Ordered to relieve the 34th Division the 23rd entered the Somme battle on 3 July, and subsequently advanced toward and captured Contalmaison by 10 July. The divisions second V.C. was won by 2nd Lt Donald Bell of the 9th Yorkshire Regiment on 5 July when he and two others (who both won the D.C.M.) rushed a machine gun nest. The division was relieved on 11 July, except for the 68th Brigade which joined the 34th Division on 11 July and took part in an abortive attack on Pozières on the night of 16/17 July, the artillery remained in action supporting the 1st Division. Indicative of the high morale of the division, the sick list for 14 July was one man. By 20 July the division once again had its three original brigades, the 70th Brigade returning from 8th Division where it had suffered heavy losses in the first day of the Somme battle and the 68th returning from the 34th Division.

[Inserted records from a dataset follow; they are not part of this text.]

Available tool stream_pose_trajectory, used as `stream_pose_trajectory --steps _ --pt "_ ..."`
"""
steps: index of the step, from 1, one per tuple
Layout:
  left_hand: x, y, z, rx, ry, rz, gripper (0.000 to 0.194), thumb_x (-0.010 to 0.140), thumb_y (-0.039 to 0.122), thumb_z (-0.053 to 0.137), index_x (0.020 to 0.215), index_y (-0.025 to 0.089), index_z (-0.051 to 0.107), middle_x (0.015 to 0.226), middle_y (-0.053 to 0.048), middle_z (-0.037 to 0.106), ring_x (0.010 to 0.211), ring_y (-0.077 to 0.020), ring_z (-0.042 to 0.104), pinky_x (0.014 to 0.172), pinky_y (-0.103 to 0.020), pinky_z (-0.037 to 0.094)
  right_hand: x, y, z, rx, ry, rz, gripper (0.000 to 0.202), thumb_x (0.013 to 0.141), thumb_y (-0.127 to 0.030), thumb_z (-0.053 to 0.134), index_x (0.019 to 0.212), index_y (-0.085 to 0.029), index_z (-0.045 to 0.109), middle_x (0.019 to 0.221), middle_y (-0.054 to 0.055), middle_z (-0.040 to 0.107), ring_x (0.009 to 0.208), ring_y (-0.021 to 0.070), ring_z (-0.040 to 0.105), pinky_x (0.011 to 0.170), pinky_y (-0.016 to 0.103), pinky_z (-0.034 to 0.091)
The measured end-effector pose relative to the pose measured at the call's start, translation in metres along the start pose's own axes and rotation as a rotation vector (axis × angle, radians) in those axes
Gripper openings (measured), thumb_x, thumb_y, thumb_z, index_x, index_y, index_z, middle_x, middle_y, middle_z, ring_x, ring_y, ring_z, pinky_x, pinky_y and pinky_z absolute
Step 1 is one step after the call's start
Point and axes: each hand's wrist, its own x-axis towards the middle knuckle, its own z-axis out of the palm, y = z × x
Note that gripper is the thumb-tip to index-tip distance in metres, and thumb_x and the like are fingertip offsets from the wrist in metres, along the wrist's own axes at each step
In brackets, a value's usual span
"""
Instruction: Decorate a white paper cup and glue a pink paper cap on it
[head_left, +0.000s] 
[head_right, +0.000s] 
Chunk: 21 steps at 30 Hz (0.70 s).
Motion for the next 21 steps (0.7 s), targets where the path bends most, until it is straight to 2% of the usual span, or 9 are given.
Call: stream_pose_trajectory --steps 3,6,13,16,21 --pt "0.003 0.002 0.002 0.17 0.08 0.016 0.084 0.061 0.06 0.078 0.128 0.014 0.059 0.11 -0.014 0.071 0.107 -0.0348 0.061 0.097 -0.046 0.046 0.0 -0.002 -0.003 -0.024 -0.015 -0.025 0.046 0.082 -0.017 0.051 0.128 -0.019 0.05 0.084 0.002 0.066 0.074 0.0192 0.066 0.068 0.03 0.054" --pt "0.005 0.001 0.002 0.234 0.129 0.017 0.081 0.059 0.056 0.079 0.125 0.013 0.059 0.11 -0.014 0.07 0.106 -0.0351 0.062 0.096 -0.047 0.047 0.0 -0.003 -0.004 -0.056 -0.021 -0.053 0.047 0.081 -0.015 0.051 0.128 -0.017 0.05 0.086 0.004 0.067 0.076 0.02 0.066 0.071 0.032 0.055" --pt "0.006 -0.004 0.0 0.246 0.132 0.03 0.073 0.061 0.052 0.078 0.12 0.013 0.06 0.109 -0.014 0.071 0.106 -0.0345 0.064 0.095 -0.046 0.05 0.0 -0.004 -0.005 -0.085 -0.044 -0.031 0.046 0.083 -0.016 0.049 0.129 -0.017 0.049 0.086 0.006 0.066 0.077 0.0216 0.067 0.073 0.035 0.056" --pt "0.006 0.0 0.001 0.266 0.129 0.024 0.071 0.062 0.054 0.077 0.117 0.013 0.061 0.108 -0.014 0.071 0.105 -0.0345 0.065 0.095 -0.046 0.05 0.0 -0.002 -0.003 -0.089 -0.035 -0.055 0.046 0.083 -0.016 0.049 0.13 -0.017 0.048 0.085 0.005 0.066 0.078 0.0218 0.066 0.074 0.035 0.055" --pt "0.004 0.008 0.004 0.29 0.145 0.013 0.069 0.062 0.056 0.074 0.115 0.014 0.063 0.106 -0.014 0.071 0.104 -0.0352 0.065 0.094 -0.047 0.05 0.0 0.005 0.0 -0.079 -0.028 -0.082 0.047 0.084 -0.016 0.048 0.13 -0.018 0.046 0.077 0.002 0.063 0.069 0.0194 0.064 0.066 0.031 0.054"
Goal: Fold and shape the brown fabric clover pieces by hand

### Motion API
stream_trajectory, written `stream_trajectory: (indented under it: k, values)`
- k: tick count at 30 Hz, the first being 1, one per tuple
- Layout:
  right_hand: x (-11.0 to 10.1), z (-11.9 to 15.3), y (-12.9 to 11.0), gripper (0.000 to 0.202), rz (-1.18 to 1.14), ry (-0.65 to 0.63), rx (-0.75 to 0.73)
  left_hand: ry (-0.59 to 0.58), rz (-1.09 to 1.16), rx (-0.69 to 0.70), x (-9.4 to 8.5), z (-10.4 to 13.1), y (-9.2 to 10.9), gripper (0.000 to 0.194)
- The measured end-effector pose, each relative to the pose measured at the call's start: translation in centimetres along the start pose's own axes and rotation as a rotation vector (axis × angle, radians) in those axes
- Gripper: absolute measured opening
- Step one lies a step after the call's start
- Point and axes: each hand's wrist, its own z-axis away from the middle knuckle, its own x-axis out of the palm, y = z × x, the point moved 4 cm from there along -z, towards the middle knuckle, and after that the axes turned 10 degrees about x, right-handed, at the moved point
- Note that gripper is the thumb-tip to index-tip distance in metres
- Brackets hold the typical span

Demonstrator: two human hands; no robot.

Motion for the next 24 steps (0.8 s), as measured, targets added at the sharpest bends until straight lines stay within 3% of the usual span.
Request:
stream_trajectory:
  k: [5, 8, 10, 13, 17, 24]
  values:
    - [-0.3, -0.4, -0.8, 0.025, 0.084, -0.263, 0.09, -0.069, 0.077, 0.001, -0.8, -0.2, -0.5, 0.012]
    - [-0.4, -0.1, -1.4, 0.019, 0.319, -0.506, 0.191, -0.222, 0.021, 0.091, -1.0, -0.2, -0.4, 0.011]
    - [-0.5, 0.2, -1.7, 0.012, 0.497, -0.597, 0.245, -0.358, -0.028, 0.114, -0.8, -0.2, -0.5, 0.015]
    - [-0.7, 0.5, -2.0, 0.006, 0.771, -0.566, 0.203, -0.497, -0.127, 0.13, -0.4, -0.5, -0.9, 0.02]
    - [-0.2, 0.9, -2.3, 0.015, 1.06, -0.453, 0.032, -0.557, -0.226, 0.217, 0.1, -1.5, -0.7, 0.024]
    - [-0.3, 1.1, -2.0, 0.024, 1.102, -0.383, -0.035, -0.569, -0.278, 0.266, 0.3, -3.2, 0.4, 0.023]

On 25 July the division began to relieve the 1st Division east of Contalmaison, and began with each brigade in turn fighting along a trench called "Munster Alley" towards Martinpuich. The division's third V.C was won by Pte William Short of 8th West Yorkshire Regiment on 5 August. The division was relieved on 8 August by the 15th Division, and was sent to the relatively quiet sector of Ploegsteert Wood near Armentières.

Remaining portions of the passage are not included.